Гросс-адмирал (Редер) - страница 315

По крайней мере, в этом одном-единственном случае истинно демократическая концепция правосудия все же восторжествовала. Широкие, всеохватывающие обвинения, с которых трибунал начал свою работу, вскоре были значительно сужены приведенными доказательствами и принятыми решениями, что уже не было попыток возложить коллективную вину за происшедшее на весь немецкий народ.

Это стало чрезвычайно важным выводом и свидетельством того, что трибунал в отдельных случаях отказывался быть связанным чисто политической точкой зрения. В то же самое время в сфере чисто уголовного судопроизводства трибунал представил неоспоримые свидетельства того, что многочисленные преступления, многие из которых самого ужасного свойства, были совершены теми или иными национал-социалистами. И все же, кроме этих преступников, никто в Германии не имел ни малейшего представления о том, что происходят подобные вещи.

Для меня это была самая гнетущая часть всего процесса. Какая-либо информация о тех преступлениях, которые совершались в концентрационных лагерях, была надежно скрыта за непроницаемой стеной молчания, возведенной преступниками вокруг тех мест, где они творили свои злодеяния. Из показаний бывшего министра внутренних дел Пруссии Северинга, равно как и из показаний нескольких других политических деятелей, которые были заслушаны на процессе, стало ясно, что те или иные конкретные случаи становились порой достоянием гласности, но весь размах преступлений, как и их ужасная сущность, стал совершенным потрясением для громадного большинства немцев. Потрясение это оказалось тем большим, что в них была вовлечена не просто некая группа преступных политиков, но сам глава государства, Гитлер, во множестве случаев являлся не только соучастником, но и зачинщиком этих преступлений. Для большинства немцев истинное лицо Гитлера стало в первый раз ясным только во время Нюрнбергского процесса.

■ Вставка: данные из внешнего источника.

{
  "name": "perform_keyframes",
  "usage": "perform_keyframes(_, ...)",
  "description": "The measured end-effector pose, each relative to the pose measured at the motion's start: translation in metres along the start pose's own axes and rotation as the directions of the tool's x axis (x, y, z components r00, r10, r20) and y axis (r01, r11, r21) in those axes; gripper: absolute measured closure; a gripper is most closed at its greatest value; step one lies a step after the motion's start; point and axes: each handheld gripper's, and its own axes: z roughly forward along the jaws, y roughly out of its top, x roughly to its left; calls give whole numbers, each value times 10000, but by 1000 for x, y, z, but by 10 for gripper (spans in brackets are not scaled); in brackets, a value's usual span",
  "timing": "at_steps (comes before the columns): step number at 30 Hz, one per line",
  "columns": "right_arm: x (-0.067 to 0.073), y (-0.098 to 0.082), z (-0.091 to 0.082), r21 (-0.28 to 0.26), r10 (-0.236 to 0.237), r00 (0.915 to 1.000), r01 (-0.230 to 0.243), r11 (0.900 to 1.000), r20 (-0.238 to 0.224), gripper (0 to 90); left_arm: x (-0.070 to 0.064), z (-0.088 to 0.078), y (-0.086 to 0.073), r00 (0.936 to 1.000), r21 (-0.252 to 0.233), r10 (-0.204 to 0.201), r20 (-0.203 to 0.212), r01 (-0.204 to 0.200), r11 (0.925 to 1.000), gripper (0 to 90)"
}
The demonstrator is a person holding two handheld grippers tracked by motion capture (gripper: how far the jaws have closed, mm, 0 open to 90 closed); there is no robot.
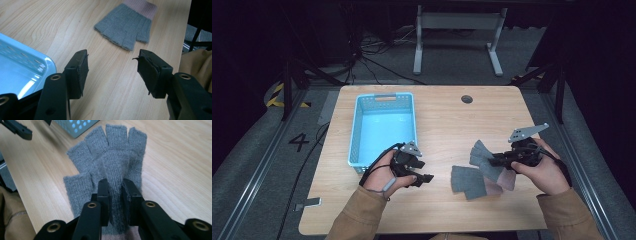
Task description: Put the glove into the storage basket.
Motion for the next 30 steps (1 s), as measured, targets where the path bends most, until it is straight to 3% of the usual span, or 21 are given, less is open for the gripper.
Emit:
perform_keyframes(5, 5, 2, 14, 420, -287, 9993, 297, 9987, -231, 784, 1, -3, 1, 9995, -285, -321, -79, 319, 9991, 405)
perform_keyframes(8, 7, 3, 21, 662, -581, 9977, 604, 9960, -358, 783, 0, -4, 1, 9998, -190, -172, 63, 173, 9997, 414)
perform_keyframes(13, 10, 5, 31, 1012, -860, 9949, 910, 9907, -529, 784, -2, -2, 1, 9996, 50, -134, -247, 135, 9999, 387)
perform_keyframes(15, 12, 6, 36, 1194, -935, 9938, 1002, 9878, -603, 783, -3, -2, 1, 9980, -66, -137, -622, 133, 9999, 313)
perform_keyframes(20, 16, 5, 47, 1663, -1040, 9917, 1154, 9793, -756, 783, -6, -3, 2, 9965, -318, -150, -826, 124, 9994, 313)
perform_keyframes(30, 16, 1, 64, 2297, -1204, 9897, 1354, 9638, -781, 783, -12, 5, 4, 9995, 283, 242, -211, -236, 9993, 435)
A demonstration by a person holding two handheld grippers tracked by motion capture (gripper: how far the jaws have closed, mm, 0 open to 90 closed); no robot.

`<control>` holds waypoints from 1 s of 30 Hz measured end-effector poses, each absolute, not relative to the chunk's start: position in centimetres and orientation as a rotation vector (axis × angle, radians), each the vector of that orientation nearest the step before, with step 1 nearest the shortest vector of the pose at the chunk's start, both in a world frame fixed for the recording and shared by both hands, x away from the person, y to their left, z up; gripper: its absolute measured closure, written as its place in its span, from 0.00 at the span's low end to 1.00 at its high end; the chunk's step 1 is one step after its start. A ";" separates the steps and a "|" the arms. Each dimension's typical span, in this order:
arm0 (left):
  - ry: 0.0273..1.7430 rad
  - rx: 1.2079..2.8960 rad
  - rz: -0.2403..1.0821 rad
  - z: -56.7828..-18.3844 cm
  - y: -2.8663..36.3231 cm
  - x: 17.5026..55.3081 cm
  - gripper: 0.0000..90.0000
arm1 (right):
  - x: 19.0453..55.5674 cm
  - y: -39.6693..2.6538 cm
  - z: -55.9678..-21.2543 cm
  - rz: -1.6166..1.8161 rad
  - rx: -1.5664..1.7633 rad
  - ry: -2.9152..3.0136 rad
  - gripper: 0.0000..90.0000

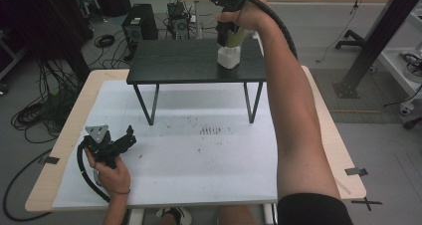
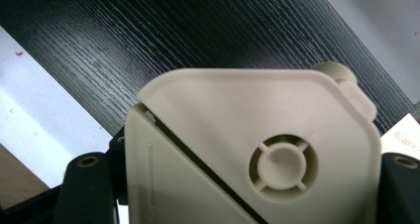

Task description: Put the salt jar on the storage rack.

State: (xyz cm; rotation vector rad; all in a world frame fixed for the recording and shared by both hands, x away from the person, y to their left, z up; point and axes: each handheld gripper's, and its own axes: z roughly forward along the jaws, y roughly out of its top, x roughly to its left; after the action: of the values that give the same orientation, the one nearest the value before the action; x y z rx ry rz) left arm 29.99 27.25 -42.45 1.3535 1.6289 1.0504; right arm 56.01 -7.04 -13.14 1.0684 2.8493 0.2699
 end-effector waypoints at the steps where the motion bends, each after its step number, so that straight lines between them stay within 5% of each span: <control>1: 1.629 1.352 1.050 -42.4 27.3 30.0 0.00 | 56.0 -7.0 -13.1 0.270 1.067 2.850 0.33; 30: 1.631 1.353 1.049 -42.4 27.3 30.0 0.00 | 56.1 -7.1 -13.2 0.280 1.066 2.847 0.33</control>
State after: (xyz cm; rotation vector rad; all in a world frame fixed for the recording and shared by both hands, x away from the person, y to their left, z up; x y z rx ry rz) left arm 30.00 27.27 -42.44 1.3531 1.6308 1.0493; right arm 56.12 -7.08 -13.17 1.0657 2.8470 0.2798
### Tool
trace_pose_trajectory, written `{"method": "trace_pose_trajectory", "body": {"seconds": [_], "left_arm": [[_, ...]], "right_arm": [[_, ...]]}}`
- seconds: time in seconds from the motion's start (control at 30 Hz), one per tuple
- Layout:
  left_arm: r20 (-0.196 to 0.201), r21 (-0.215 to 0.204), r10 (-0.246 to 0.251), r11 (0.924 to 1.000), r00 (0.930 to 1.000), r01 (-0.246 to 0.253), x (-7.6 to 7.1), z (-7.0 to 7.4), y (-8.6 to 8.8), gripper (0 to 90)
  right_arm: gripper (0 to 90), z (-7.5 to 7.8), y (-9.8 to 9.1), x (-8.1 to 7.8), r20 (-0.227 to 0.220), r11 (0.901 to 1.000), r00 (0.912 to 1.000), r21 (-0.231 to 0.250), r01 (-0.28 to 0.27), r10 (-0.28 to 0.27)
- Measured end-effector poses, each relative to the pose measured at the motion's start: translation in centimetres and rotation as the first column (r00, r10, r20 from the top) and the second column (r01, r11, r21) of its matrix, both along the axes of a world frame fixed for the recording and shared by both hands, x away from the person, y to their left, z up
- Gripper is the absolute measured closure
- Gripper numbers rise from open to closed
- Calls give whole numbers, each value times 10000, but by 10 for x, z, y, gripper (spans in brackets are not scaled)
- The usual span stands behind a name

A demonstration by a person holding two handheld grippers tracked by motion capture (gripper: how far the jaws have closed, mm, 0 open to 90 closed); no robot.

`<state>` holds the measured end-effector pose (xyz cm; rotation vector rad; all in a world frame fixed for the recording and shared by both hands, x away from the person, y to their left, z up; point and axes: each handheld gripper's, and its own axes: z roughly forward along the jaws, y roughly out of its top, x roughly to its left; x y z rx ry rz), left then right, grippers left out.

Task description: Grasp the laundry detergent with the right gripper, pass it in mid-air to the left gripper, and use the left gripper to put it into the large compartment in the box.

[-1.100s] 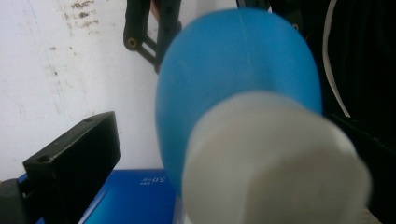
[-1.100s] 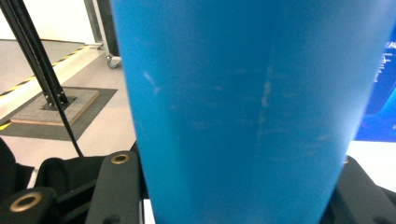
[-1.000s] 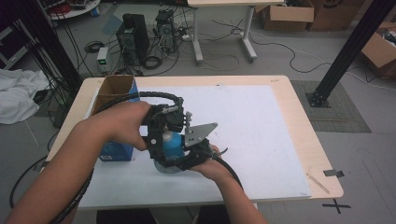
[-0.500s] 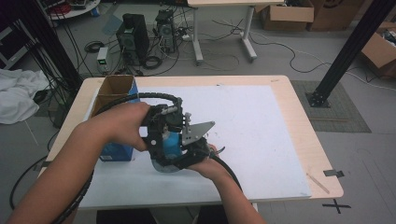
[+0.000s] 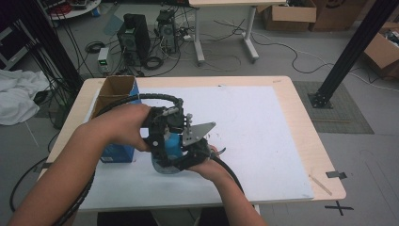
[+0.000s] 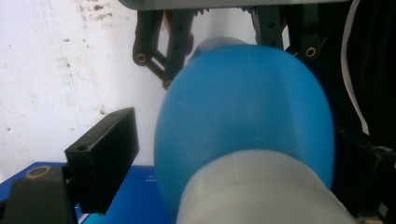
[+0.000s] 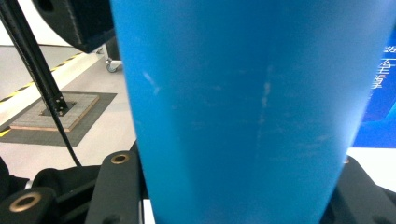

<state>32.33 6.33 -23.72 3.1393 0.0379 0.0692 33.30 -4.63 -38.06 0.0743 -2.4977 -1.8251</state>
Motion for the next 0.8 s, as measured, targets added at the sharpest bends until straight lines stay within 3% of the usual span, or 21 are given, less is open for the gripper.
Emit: {"method": "trace_pose_trajectory", "body": {"seconds": [0.8], "left_arm": [[-3, 138, -22, 9999, 10000, 23, -1, 1, 1, 295]], "right_arm": [[476, 0, 1, 0, -106, 10000, 9999, 11, 6, -6]]}}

Таким образом, процесс развивался в двух раздельных направлениях: политическом, в результате чего каждый немец должен был испытывать чувство стыда, и военном, представлявшем собой совсем другое дело. Говоря в целом, военный аспект процесса являл собой картину, принципиально разнящуюся с той, которую обвинители рисовали с самого начала. Предубежденность, которой с самого начала отличался военный аспект процесса, происходила не только от политической заданности процесса, но и от двух совершенно различных систем правосудия, в которых выросло обвинение и защита. В англосаксонской судебной процедуре, представлявшей собой систему, в рамках которой и проводятся в основном судебные процессы, процесс являет собой всеохватывающее состязание между обвинением и защитой, после которого суд и выносит свой вердикт. Обвинение не пытается, со своей стороны, просто добраться до безоговорочной истины, но старается выиграть свое дело против обвиняемых любыми и всеми возможными способами. Подобный подход полностью противоположен системе правосудия Германии, в которой обе стороны обязаны прежде всего установить истинность или ложность существа дела. Англосаксонская система была новой и необычной для германских защитников и их советников и тем самым делала изложение позиции нашей стороны более сложным. То, как быстро наши адвокаты смогли принять англосаксонскую систему судопроизводства, и их успехи в осуществлении нашей защиты было превыше всех похвал.